[EXERCISE] Every line below should be set down exactly as it appears.

[SUPPLIED ENTRIES]
══════════

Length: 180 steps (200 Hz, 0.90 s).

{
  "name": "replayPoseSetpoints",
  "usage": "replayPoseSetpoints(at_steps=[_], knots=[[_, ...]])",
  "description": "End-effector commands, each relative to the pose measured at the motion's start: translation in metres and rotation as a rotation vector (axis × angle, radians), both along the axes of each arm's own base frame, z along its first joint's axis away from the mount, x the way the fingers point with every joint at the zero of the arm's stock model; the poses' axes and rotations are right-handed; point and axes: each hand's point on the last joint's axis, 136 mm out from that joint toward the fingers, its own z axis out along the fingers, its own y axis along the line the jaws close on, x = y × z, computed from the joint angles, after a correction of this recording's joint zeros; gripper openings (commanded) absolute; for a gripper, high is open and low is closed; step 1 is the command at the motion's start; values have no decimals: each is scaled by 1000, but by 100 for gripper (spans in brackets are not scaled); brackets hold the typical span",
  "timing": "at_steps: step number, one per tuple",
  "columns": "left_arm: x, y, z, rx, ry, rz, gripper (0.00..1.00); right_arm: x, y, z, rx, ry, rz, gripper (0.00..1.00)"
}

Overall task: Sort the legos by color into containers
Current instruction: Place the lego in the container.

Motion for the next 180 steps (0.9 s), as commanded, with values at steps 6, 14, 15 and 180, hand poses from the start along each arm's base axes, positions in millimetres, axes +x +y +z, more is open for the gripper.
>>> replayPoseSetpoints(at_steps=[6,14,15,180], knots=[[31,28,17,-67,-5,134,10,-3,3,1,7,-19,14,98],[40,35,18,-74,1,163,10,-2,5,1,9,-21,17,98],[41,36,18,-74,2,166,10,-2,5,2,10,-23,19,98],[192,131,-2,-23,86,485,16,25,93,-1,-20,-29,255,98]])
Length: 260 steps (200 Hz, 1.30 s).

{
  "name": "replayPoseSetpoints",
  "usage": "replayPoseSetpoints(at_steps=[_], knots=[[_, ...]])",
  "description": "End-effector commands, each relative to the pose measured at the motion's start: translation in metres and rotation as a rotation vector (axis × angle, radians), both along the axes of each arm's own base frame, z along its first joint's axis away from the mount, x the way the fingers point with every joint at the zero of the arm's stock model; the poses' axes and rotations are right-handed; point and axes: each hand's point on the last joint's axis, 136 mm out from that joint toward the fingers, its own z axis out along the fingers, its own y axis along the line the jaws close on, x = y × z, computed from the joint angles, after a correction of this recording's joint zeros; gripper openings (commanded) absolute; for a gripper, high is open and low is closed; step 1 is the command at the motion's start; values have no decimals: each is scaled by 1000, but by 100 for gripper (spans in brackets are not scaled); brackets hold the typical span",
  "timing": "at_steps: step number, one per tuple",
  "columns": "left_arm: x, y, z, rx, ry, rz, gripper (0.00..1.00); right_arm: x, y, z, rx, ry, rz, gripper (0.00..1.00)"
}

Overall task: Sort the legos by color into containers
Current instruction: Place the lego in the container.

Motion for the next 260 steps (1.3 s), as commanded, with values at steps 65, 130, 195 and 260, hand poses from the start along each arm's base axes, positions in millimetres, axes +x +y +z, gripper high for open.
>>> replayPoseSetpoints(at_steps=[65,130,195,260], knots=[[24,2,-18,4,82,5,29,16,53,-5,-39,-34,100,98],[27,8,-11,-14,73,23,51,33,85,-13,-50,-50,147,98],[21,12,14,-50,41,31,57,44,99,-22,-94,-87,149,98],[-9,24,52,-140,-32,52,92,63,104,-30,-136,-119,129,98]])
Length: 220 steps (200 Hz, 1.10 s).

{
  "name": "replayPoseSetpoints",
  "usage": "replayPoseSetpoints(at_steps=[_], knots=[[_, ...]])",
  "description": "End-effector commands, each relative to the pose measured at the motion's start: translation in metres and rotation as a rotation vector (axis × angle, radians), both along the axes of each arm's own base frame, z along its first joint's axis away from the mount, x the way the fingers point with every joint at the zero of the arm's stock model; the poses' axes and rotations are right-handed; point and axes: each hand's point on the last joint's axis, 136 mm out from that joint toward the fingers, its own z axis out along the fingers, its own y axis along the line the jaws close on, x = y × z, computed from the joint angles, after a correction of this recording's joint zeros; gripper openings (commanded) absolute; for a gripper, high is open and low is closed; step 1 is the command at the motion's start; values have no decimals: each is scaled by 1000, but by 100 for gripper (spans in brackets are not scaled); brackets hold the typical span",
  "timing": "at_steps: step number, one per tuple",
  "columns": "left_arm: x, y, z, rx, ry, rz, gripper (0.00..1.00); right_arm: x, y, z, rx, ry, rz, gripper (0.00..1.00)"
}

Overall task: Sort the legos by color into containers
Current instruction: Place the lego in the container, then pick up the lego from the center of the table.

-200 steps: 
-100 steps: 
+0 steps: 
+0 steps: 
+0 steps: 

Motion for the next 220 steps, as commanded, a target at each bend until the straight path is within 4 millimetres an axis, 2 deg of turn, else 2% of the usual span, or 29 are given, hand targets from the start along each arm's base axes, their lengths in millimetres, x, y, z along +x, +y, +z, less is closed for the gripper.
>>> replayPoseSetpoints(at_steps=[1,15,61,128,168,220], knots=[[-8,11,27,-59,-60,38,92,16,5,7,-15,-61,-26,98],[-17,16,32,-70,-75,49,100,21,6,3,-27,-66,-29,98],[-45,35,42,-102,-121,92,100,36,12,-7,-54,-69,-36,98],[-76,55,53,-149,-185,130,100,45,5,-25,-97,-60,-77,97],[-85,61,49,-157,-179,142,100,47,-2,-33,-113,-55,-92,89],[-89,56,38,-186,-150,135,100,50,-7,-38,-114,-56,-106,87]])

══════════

[TASK RESULT]
Length: 180 steps (200 Hz, 0.90 s).

{
  "name": "replayPoseSetpoints",
  "usage": "replayPoseSetpoints(at_steps=[_], knots=[[_, ...]])",
  "description": "End-effector commands, each relative to the pose measured at the motion's start: translation in metres and rotation as a rotation vector (axis × angle, radians), both along the axes of each arm's own base frame, z along its first joint's axis away from the mount, x the way the fingers point with every joint at the zero of the arm's stock model; the poses' axes and rotations are right-handed; point and axes: each hand's point on the last joint's axis, 136 mm out from that joint toward the fingers, its own z axis out along the fingers, its own y axis along the line the jaws close on, x = y × z, computed from the joint angles, after a correction of this recording's joint zeros; gripper openings (commanded) absolute; for a gripper, high is open and low is closed; step 1 is the command at the motion's start; values have no decimals: each is scaled by 1000, but by 100 for gripper (spans in brackets are not scaled); brackets hold the typical span",
  "timing": "at_steps: step number, one per tuple",
  "columns": "left_arm: x, y, z, rx, ry, rz, gripper (0.00..1.00); right_arm: x, y, z, rx, ry, rz, gripper (0.00..1.00)"
}

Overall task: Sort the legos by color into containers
Current instruction: Place the lego in the container.

Motion for the next 180 steps (0.9 s), as commanded, with values at steps 6, 14, 15 and 180, hand poses from the start along each arm's base axes, positions in millimetres, axes +x +y +z, more is open for the gripper.
>>> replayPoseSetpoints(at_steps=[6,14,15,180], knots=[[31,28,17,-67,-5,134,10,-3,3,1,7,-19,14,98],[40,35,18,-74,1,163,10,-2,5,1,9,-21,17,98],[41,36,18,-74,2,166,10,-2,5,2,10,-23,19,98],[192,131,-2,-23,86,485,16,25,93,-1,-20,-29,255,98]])
Length: 260 steps (200 Hz, 1.30 s).

{
  "name": "replayPoseSetpoints",
  "usage": "replayPoseSetpoints(at_steps=[_], knots=[[_, ...]])",
  "description": "End-effector commands, each relative to the pose measured at the motion's start: translation in metres and rotation as a rotation vector (axis × angle, radians), both along the axes of each arm's own base frame, z along its first joint's axis away from the mount, x the way the fingers point with every joint at the zero of the arm's stock model; the poses' axes and rotations are right-handed; point and axes: each hand's point on the last joint's axis, 136 mm out from that joint toward the fingers, its own z axis out along the fingers, its own y axis along the line the jaws close on, x = y × z, computed from the joint angles, after a correction of this recording's joint zeros; gripper openings (commanded) absolute; for a gripper, high is open and low is closed; step 1 is the command at the motion's start; values have no decimals: each is scaled by 1000, but by 100 for gripper (spans in brackets are not scaled); brackets hold the typical span",
  "timing": "at_steps: step number, one per tuple",
  "columns": "left_arm: x, y, z, rx, ry, rz, gripper (0.00..1.00); right_arm: x, y, z, rx, ry, rz, gripper (0.00..1.00)"
}

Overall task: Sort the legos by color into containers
Current instruction: Place the lego in the container.

Motion for the next 260 steps (1.3 s), as commanded, with values at steps 65, 130, 195 and 260, hand poses from the start along each arm's base axes, positions in millimetres, axes +x +y +z, gripper high for open.
>>> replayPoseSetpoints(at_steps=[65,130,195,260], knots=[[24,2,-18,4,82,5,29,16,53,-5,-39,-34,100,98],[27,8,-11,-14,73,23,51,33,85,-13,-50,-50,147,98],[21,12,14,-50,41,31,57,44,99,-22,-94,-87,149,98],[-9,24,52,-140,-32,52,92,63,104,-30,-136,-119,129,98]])
Length: 220 steps (200 Hz, 1.10 s).

{
  "name": "replayPoseSetpoints",
  "usage": "replayPoseSetpoints(at_steps=[_], knots=[[_, ...]])",
  "description": "End-effector commands, each relative to the pose measured at the motion's start: translation in metres and rotation as a rotation vector (axis × angle, radians), both along the axes of each arm's own base frame, z along its first joint's axis away from the mount, x the way the fingers point with every joint at the zero of the arm's stock model; the poses' axes and rotations are right-handed; point and axes: each hand's point on the last joint's axis, 136 mm out from that joint toward the fingers, its own z axis out along the fingers, its own y axis along the line the jaws close on, x = y × z, computed from the joint angles, after a correction of this recording's joint zeros; gripper openings (commanded) absolute; for a gripper, high is open and low is closed; step 1 is the command at the motion's start; values have no decimals: each is scaled by 1000, but by 100 for gripper (spans in brackets are not scaled); brackets hold the typical span",
  "timing": "at_steps: step number, one per tuple",
  "columns": "left_arm: x, y, z, rx, ry, rz, gripper (0.00..1.00); right_arm: x, y, z, rx, ry, rz, gripper (0.00..1.00)"
}

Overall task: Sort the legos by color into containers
Current instruction: Place the lego in the container, then pick up the lego from the center of the table.

-200 steps: 
-100 steps: 
+0 steps: 
+0 steps: 
+0 steps: 

Motion for the next 220 steps, as commanded, a target at each bend until the straight path is within 4 millimetres an axis, 2 deg of turn, else 2% of the usual span, or 29 are given, hand targets from the start along each arm's base axes, their lengths in millimetres, x, y, z along +x, +y, +z, less is closed for the gripper.
>>> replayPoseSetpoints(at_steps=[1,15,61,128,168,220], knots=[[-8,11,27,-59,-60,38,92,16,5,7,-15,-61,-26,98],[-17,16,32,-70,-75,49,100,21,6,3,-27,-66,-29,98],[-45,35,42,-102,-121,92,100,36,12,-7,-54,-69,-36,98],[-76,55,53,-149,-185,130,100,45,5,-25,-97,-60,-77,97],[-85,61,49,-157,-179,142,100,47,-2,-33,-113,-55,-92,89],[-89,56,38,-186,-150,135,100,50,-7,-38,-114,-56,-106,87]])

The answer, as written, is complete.